# What the task asks
Word by word and line by line, write out all of the records.

# Supplied records
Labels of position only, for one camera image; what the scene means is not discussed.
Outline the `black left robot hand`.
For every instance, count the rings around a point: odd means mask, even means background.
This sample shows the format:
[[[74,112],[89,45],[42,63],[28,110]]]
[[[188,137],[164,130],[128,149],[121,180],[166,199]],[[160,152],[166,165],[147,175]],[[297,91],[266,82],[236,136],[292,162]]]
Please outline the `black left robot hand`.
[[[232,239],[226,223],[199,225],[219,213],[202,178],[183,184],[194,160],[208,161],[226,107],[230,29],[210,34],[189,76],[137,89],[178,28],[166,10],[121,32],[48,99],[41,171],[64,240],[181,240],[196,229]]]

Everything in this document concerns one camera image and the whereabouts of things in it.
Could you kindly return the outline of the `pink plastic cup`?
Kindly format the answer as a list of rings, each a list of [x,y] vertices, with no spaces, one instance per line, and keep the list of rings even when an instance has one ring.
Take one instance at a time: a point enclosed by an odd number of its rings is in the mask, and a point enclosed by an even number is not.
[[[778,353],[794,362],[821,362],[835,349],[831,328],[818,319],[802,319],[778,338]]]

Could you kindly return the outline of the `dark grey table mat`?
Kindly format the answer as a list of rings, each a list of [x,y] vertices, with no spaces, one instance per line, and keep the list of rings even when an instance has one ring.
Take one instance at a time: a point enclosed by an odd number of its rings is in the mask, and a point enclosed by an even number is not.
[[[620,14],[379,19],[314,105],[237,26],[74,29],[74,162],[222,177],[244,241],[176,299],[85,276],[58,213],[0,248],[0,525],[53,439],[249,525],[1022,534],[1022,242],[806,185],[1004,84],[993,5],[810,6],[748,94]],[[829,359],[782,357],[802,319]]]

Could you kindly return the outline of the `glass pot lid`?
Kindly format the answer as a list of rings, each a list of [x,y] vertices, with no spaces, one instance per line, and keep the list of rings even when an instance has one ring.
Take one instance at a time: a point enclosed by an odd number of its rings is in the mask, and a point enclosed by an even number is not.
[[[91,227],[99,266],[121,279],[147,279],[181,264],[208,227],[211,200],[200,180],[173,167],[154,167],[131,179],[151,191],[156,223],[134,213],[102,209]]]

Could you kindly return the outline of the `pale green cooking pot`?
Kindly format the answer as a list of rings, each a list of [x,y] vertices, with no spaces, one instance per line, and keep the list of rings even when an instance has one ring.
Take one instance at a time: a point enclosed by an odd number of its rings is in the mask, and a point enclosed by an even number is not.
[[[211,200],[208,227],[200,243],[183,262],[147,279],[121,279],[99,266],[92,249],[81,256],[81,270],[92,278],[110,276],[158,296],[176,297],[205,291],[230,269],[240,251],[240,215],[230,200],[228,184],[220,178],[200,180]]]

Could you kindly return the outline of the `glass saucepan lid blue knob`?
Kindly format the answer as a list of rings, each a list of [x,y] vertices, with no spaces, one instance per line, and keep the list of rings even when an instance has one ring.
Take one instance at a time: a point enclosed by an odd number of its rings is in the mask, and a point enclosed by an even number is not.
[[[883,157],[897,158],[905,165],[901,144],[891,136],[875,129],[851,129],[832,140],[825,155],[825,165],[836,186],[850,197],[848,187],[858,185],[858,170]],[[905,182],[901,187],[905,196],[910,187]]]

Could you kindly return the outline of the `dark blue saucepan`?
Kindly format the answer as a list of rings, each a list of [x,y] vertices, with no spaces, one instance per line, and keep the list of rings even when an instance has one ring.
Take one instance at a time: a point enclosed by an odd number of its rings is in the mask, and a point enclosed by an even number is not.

# Expected answer
Labels of position only, for one camera image; what the scene means is not discussed.
Outline the `black left robot hand`.
For every instance, count the rings around a point: odd means mask, even means background.
This sample shows the format:
[[[74,112],[89,45],[42,63],[28,110]]]
[[[188,137],[164,130],[128,149],[121,180],[166,199]],[[160,152],[166,165],[147,175]],[[297,91],[266,82],[236,136],[292,162]]]
Please outline the `black left robot hand`.
[[[232,239],[226,223],[199,225],[219,213],[202,178],[183,184],[194,160],[208,161],[226,107],[230,29],[210,34],[189,76],[137,89],[178,28],[166,10],[121,32],[48,99],[41,171],[64,240],[181,240],[196,229]]]

Everything in this document concerns one camera image and the whereabouts of things in it.
Could you kindly return the outline of the `pink plastic cup`?
Kindly format the answer as a list of rings, each a list of [x,y] vertices, with no spaces, one instance per line, and keep the list of rings even when an instance has one ring.
Take one instance at a time: a point enclosed by an odd number of its rings is in the mask, and a point enclosed by an even number is not.
[[[778,353],[794,362],[821,362],[835,349],[831,328],[818,319],[802,319],[778,338]]]

Could you kindly return the outline of the `dark grey table mat`?
Kindly format the answer as a list of rings, each a list of [x,y] vertices, with no spaces, one instance per line, and keep the list of rings even when an instance has one ring.
Take one instance at a time: a point enclosed by an odd number of its rings is in the mask, and a point enclosed by an even number is not.
[[[620,14],[379,19],[314,105],[237,26],[74,29],[74,162],[222,177],[244,241],[176,299],[85,276],[58,213],[0,248],[0,525],[53,439],[249,525],[1022,534],[1022,242],[806,185],[1004,84],[993,5],[810,6],[748,94]],[[829,359],[782,357],[802,319]]]

Could you kindly return the outline of the `glass pot lid`?
Kindly format the answer as a list of rings, each a list of [x,y] vertices, with no spaces, one instance per line, and keep the list of rings even when an instance has one ring.
Take one instance at a time: a point enclosed by an odd number of its rings is in the mask, and a point enclosed by an even number is not.
[[[91,227],[99,266],[121,279],[147,279],[181,264],[208,227],[211,200],[200,180],[173,167],[154,167],[131,179],[151,191],[156,223],[134,213],[102,209]]]

Could you kindly return the outline of the `pale green cooking pot`?
Kindly format the answer as a list of rings, each a list of [x,y] vertices, with no spaces, one instance per line, and keep the list of rings even when an instance has one ring.
Take one instance at a time: a point enclosed by an odd number of its rings is in the mask, and a point enclosed by an even number is not.
[[[211,200],[208,227],[200,243],[183,262],[147,279],[121,279],[99,266],[92,249],[81,256],[81,270],[92,278],[110,276],[158,296],[176,297],[205,291],[230,269],[240,251],[240,215],[230,200],[228,184],[220,178],[200,180]]]

Could you kindly return the outline of the `glass saucepan lid blue knob`?
Kindly format the answer as a list of rings, each a list of [x,y] vertices, with no spaces, one instance per line, and keep the list of rings even when an instance has one ring.
Take one instance at a time: a point enclosed by an odd number of its rings is in the mask, and a point enclosed by an even number is not.
[[[883,157],[897,158],[905,165],[901,144],[891,136],[875,129],[851,129],[832,140],[825,155],[825,165],[836,186],[850,197],[848,187],[858,185],[858,170]],[[905,182],[901,187],[905,196],[910,187]]]

Could you kindly return the outline of the `dark blue saucepan`?
Kindly format the answer as a list of rings, each a list of [x,y] vertices, with no spaces, one instance per line, and keep the list of rings even when an instance has one ring.
Take one instance at a time: a point enclosed by an odd number of its rings is in the mask, and a point enclosed by an even number is not.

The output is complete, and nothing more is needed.